The solution should be simple, right? Just offer them the cheaper vodka and they should be glad to save the 15 cents. If anything you might help bring some joy to a drunkards life and save them a bit of money. Right? Fuck no, dude, this is a liquor store overrun with dumb shit drunks and hood rats. Sometimes with some people getting overlap in both categories. No logic here, son.


"We're out of Kamchatka pints right now, but we've got McCormick vodka, and it's 15 cents cheaper"
"Naw, I don't drink dat shit, it's ROTGUT!"

Wait. What? Mother fucker please. You're able to get drunk off a pint of day because your liver's filtering capacity is do deteriorated from years of excessive drinking...

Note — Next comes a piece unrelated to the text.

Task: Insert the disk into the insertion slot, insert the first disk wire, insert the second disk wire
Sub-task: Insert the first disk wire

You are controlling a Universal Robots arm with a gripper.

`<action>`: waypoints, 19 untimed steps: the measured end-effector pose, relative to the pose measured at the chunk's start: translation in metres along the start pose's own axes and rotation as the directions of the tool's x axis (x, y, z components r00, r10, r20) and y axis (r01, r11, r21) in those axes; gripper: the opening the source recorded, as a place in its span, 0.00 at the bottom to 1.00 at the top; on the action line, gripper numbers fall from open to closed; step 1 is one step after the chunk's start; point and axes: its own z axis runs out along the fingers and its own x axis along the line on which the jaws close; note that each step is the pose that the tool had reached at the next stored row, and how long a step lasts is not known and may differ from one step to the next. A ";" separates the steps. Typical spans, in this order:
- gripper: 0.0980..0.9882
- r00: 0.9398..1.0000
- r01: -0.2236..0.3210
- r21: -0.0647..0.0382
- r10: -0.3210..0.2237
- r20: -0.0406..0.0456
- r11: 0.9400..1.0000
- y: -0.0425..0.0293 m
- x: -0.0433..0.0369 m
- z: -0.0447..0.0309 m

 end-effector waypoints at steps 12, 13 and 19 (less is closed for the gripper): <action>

 [Anyone else get a chill down their spine?]
I was sure there was a lesson I'm supposed to learn here, but my conference with the 3 wise men tells me no

"You know, Kamchatka is rotgut too, ma'am."
"Yeah but that stuff gives me a headache!"

Erm... right. Different cheap shit, barely filtered vodkas are going to give you different effects? No. That's not how science works. It just means you were too stupid to drink any water while you were wasting your day drunk on a pint. PS: drinking tip for all of my reader... readers? Whatever. Water is your friend. It's the fuel for breaking down the ethyl alcohol in your system that your liver needs.

Anyway, there WAS supposed to be a part two to this, mainly about subjective realities and nerdery, but I'm getting bored writing this post, so that means whoever is reading it is probably already bored of reading it. So, until next time, young future socialists, remember to support gun control: Know where you're aiming at all times!

1 comment:

  1. I demand subjective Skyrim nerdy reality. Your readers' demands must be met.